Here, the conditions 1 and 2 will be described with examples.

An explanation of condition 1 is shown in FIG. The line diagram of FIG. 2 shows that line 1 is connected to point 1 and point 2. Here, if the use order of point 1 is the order of train 1 and train 2, and the use order of point 2 is also the order of train 1 and train 2, the points at both ends of line 1 (point 1 and point 2 In), since the order of using points is the same, it is determined that the schedule is feasible and Condition 1 is satisfied. On the other hand, while the order of use of point 1 is train 1 and train 2,
When the use order of the point 2 is the order of the train 2 and the train 1, it means that the train 1 and the train 2 overlap each other on the track 1, and it is determined that they cannot be executed and the condition 1 is not satisfied.
Therefore, to resolve the contradiction when Condition 1 is not satisfied,
At either point 1 or point 2, the order of train 1 and train 2 may be changed.

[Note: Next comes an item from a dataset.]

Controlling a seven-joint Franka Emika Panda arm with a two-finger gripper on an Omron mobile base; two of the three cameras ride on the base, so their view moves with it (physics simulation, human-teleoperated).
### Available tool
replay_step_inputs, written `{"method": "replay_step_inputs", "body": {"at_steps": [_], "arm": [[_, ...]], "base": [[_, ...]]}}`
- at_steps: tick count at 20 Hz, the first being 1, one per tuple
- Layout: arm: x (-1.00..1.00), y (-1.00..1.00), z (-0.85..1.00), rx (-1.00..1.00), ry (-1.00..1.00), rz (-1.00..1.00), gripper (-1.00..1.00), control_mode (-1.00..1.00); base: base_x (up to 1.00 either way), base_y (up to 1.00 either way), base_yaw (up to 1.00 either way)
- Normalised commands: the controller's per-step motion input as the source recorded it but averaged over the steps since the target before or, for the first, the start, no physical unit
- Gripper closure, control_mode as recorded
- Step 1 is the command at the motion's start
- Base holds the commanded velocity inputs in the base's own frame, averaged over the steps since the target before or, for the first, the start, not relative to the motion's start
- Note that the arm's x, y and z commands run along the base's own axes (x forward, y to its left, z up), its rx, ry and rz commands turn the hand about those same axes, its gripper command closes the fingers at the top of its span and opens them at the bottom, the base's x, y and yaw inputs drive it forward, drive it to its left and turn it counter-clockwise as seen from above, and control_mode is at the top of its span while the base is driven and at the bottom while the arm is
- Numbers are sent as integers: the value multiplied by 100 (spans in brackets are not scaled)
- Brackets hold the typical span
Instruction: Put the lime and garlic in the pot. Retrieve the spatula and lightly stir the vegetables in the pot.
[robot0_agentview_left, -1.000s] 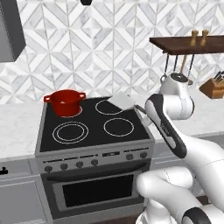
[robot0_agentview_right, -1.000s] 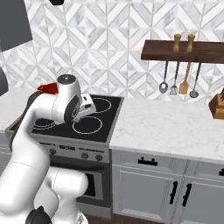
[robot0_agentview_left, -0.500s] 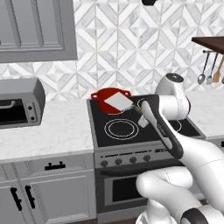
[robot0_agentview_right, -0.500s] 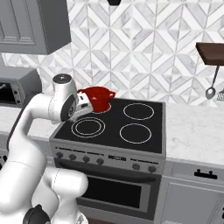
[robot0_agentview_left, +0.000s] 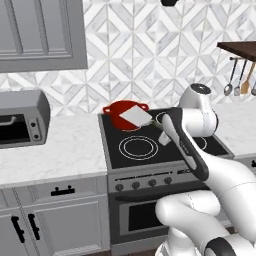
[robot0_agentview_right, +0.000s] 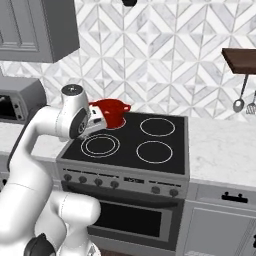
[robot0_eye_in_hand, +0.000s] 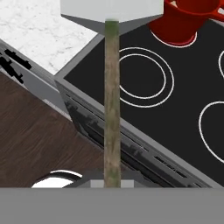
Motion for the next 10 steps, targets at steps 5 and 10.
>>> {"method": "replay_step_inputs", "body": {"at_steps": [5,10], "arm": [[0,0,0,0,0,0,100,100],[0,0,0,0,0,0,100,100]], "base": [[5,59,0],[17,36,-1]]}}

Next, an explanation of condition 2 is shown in FIG. The line diagram of FIG. 3 shows that two lines, line 1 and line 2, are connected between point 1 and point 2. Here, the order of use of point 1 is train 1, train 2,
It is train 3, and the order of use of point 2 is train 2, train 3, train 1. Also, for each train, train 1 runs on track 1 and trains 2 and 3 run on track 2. As for the line capacity,
In the case where only one train can exist at the same time, the train 2 and the train 3 cannot enter the track 2 at the same time due to the limitation of the track capacity. Train 2 is track 2
It means that the timing of leaving the train must be at least before the timing of the train 3 entering the track 2. In the present invention, in order to show these things,
A link (broken double-headed arrow in the figure) is provided between the timing when the train 1 uses the point 1 and the timing when the train 1 uses the point 2. Such a link is called synchronization. In the case of (a), the train crossing this synchronous link is train 1, and the use of point 1 and the use of point 2 of train 1 are determined to be feasible because they are performed according to the flow of time. It will be. Specifically, it can be realized by the train 1 and the train 3 passing through the line 1 after the train 1 enters the line 1. On the other hand, in the case of (b), the train 1 which is a train intersecting the synchronous link is
After synchronization, it will move forward (broken line arrow in the figure). Therefore, in this case, it is determined that it cannot be realized. Specifically, in this case, the train 2 and the train 3 are accommodated in the track 2, and the train 1 is a train attempting to overtake the train 2 and the train 3, which cannot be realized. And in order to eliminate the contradiction in the case of (b), at point 1, change the order of train 1 and train 2, or
At point 2, by controlling the order of the train 3 and the train 1 so as to be changed or performed, there is no train crossing the synchronous link and the contradiction is resolved. For example, at point 1, changing the order of the train 1 and the train 2 means that the train 2 first passes through the track 2 and then the train 3 is accommodated in the track 2, and then the train 1 connects the track 1. Use
It is a feasible timetable to overtake train 3.

[0014]

BEST MODE FOR CARRYING OUT THE INVENTION Embodiments of the present invention will be described with reference to the drawings.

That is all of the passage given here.